Your job with the data below is to output exactly the lines from the one holding "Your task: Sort" down to the one holding "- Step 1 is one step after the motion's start", both included, and no others.

» Provided entries:
··········
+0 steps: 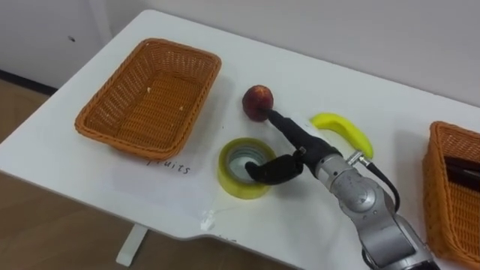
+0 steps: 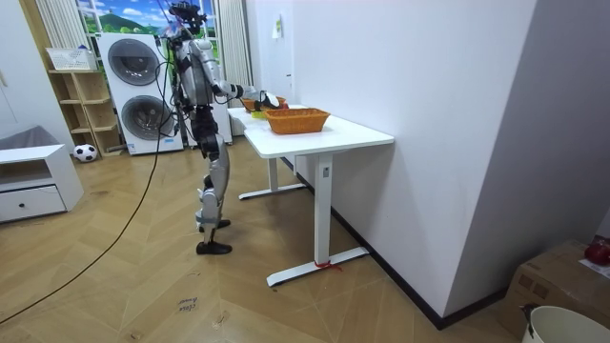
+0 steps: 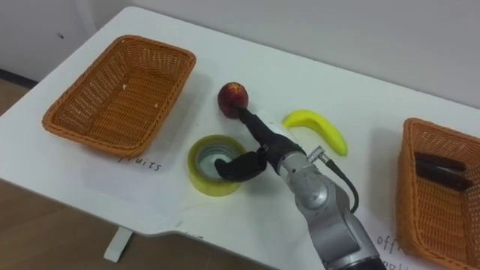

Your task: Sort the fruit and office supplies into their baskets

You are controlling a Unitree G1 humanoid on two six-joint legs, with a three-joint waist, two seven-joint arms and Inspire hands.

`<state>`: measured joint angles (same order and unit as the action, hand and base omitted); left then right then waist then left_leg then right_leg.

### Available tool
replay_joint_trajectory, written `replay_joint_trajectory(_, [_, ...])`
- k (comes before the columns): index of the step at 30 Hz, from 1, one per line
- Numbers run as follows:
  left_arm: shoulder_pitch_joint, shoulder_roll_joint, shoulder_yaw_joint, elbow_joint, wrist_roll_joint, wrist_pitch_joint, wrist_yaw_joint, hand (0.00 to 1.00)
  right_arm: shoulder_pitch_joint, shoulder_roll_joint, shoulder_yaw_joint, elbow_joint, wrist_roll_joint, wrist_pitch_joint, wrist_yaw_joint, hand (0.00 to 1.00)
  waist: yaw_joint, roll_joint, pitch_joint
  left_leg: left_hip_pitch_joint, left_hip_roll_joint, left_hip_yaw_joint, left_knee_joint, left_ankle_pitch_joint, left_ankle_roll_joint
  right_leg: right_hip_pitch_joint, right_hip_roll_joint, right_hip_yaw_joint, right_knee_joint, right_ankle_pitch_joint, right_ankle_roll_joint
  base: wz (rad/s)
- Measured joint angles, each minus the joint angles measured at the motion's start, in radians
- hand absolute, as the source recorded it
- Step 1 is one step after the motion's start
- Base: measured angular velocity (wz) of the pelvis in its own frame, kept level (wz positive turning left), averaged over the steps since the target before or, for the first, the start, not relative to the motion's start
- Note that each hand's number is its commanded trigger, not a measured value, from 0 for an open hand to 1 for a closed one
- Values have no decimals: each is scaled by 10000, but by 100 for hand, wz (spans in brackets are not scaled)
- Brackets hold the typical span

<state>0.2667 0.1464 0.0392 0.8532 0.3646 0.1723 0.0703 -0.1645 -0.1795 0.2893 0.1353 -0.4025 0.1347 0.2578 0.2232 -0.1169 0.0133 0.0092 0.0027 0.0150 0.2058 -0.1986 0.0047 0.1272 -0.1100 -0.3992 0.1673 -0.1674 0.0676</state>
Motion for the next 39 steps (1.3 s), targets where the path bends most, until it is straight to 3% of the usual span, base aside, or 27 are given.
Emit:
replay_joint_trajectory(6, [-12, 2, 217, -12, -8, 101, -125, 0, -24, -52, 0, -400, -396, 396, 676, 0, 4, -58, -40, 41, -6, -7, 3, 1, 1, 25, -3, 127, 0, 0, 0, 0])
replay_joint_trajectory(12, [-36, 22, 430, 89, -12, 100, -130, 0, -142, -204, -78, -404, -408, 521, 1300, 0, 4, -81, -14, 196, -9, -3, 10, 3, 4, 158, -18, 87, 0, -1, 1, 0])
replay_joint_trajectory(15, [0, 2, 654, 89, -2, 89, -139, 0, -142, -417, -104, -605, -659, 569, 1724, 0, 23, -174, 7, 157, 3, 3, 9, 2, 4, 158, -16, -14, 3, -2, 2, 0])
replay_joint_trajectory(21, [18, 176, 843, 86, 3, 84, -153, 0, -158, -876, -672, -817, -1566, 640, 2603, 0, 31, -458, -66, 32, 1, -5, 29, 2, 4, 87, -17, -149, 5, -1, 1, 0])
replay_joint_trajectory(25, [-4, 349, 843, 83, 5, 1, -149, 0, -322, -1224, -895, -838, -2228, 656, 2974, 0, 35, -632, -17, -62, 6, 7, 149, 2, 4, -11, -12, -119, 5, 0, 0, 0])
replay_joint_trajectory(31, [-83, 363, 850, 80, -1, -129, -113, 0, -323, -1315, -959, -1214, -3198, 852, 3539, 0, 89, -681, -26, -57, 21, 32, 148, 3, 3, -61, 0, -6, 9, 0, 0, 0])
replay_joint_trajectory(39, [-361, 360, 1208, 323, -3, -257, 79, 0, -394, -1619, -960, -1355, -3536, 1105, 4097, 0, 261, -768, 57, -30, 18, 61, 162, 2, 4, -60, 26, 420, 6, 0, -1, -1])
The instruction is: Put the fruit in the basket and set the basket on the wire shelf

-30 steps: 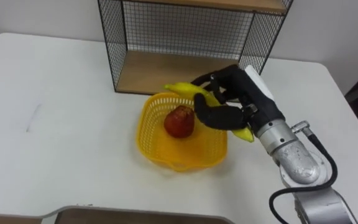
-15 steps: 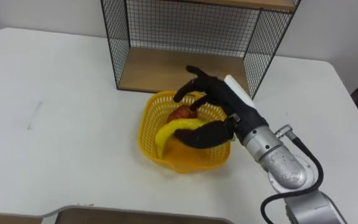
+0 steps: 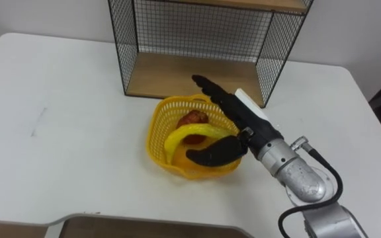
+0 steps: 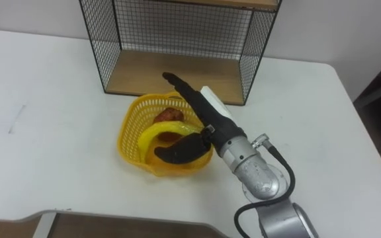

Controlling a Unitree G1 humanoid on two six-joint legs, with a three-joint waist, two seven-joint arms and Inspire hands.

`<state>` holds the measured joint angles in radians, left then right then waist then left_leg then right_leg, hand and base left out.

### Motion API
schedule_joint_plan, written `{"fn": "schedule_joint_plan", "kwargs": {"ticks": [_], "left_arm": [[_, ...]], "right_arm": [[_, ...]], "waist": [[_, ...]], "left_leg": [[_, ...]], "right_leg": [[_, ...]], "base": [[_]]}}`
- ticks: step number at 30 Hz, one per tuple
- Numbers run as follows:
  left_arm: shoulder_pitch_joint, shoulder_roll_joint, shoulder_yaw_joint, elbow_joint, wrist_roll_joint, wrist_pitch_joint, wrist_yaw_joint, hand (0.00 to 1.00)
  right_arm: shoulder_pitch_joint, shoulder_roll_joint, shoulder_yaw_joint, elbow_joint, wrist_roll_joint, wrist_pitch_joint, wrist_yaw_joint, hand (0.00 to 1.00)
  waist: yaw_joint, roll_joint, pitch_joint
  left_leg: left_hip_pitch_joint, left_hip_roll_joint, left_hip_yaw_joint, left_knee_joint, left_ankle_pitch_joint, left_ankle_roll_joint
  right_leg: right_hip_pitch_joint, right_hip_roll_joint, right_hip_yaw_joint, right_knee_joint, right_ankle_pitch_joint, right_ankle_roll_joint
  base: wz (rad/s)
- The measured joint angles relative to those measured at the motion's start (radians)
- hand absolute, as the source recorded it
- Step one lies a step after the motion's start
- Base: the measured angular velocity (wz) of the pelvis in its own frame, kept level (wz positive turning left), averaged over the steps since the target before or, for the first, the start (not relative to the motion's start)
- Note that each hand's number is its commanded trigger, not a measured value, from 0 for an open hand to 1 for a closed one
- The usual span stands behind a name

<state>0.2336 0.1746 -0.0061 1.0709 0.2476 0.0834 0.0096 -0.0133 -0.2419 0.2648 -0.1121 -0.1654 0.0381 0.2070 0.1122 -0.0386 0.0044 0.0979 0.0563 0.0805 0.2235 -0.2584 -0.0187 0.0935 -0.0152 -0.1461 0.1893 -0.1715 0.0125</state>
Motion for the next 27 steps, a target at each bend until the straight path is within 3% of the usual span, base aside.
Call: {"fn": "schedule_joint_plan", "kwargs": {"ticks": [2, 6, 13, 20, 25, 27], "left_arm": [[0.0, -0.001, 0.001, -0.001, 0.0, 0.0, 0.0, 0.0], [0.007, -0.005, 0.001, 0.0, -0.021, 0.0, 0.008, 0.0], [0.023, -0.005, 0.009, 0.004, -0.089, -0.003, 0.041, 0.0], [0.066, -0.013, 0.152, 0.052, -0.279, -0.012, 0.154, 0.0], [0.101, -0.012, 0.313, 0.055, -0.512, -0.015, 0.239, 0.0], [0.113, -0.007, 0.389, 0.049, -0.651, -0.02, 0.313, 0.0]], "right_arm": [[0.006, 0.0, -0.004, 0.0, 0.001, 0.0, -0.002, 0.0], [0.02, 0.001, -0.024, 0.0, 0.004, 0.0, -0.013, 0.0], [0.027, 0.005, -0.081, 0.032, 0.067, -0.001, -0.05, 0.0], [0.06, 0.01, -0.228, 0.065, 0.245, -0.001, -0.171, 0.0], [0.096, 0.008, -0.334, 0.064, 0.37, -0.001, -0.276, 0.0], [0.097, 0.003, -0.373, 0.064, 0.44, -0.001, -0.34, 0.0]], "waist": [[0.0, 0.001, -0.0011], [-0.003, 0.01, -0.0109], [-0.009, 0.024, -0.0058], [-0.025, 0.025, -0.0046], [-0.026, 0.027, -0.006], [-0.026, 0.031, -0.007]], "left_leg": [[0.0, 0.0, 0.0, -0.001, 0.0, 0.0], [0.002, 0.0, 0.0, 0.0, 0.0, 0.0], [0.023, 0.0, -0.002, -0.004, 0.0, 0.0], [0.031, 0.0, 0.0, -0.01, 0.0, 0.0], [0.03, -0.001, 0.0, -0.01, 0.0, 0.0], [0.033, -0.001, -0.001, -0.013, 0.0, 0.0]], "right_leg": [[-0.001, 0.0, 0.0, -0.001, 0.0, 0.0], [0.001, 0.0, -0.002, -0.002, 0.0, 0.0], [0.023, 0.0, -0.004, -0.008, 0.0, 0.0], [0.03, -0.001, -0.004, -0.008, 0.0, 0.0], [0.029, -0.001, -0.003, -0.015, 0.0, 0.001], [0.032, -0.001, -0.005, -0.016, 0.0, 0.0]], "base": [[0.0], [0.0], [0.01], [0.0], [0.0], [0.0]]}}
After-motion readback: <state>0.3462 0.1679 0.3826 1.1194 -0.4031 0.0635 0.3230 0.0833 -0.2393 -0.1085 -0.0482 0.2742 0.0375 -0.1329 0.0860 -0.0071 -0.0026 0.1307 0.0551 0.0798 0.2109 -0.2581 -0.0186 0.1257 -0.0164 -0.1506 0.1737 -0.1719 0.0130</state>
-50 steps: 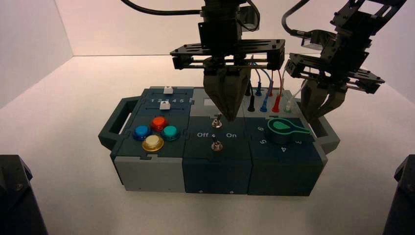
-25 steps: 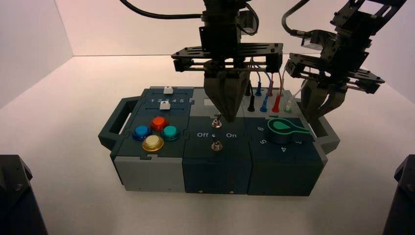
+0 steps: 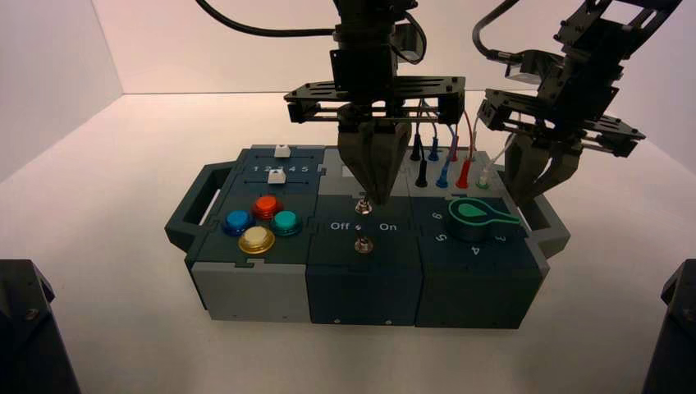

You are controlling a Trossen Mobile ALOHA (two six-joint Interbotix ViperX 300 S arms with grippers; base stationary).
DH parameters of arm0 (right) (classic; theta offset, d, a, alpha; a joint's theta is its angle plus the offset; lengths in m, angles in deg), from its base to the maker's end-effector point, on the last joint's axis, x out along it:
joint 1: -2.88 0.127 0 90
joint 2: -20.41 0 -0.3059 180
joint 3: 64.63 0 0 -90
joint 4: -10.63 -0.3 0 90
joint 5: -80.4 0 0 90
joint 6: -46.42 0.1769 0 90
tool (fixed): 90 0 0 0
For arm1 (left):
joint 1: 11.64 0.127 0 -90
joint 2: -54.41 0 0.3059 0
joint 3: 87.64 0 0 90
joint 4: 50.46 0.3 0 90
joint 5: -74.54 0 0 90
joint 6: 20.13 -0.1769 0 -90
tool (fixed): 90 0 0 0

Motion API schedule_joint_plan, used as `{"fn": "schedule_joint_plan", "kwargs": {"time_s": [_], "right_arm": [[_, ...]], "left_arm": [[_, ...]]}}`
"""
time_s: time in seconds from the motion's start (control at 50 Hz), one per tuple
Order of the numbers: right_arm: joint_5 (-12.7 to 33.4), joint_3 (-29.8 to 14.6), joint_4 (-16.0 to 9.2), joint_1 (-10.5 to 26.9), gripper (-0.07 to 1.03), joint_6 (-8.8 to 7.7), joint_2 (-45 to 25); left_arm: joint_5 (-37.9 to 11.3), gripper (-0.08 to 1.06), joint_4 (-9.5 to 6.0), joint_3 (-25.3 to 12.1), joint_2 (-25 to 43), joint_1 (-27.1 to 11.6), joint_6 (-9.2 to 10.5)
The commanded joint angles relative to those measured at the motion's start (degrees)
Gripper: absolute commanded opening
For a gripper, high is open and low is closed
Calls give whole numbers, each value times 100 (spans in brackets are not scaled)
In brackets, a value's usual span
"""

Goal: Flip the top switch off with the left gripper.

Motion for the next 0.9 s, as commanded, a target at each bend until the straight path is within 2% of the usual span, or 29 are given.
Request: {"fn": "schedule_joint_plan", "kwargs": {"time_s": [0.02,0.46,0.9], "right_arm": [[-114,53,53,141,-2,-132,-281],[-114,44,53,141,-3,-132,-281],[-114,44,53,141,-3,-149,-281]], "left_arm": [[18,-3,-18,-70,-79,9,44],[53,-3,-9,-18,-88,167,53],[149,-3,-18,343,-246,325,53]]}}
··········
» Exercise response:
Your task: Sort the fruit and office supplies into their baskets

You are controlling a Unitree G1 humanoid on two six-joint legs, with a three-joint waist, two seven-joint arms and Inspire hands.

`<state>`: measured joint angles (same order and unit as the action, hand and base omitted); left then right then waist then left_leg then right_leg.

### Available tool
replay_joint_trajectory, written `replay_joint_trajectory(_, [_, ...])`
- k (comes before the columns): index of the step at 30 Hz, from 1, one per line
- Numbers run as follows:
  left_arm: shoulder_pitch_joint, shoulder_roll_joint, shoulder_yaw_joint, elbow_joint, wrist_roll_joint, wrist_pitch_joint, wrist_yaw_joint, hand (0.00 to 1.00)
  right_arm: shoulder_pitch_joint, shoulder_roll_joint, shoulder_yaw_joint, elbow_joint, wrist_roll_joint, wrist_pitch_joint, wrist_yaw_joint, hand (0.00 to 1.00)
  waist: yaw_joint, roll_joint, pitch_joint
  left_leg: left_hip_pitch_joint, left_hip_roll_joint, left_hip_yaw_joint, left_knee_joint, left_ankle_pitch_joint, left_ankle_roll_joint
  right_leg: right_hip_pitch_joint, right_hip_roll_joint, right_hip_yaw_joint, right_knee_joint, right_ankle_pitch_joint, right_ankle_roll_joint
  base: wz (rad/s)
- Measured joint angles, each minus the joint angles measured at the motion's start, in radians
- hand absolute, as the source recorded it
- Step 1 is one step after the motion's start

This exercise is now done.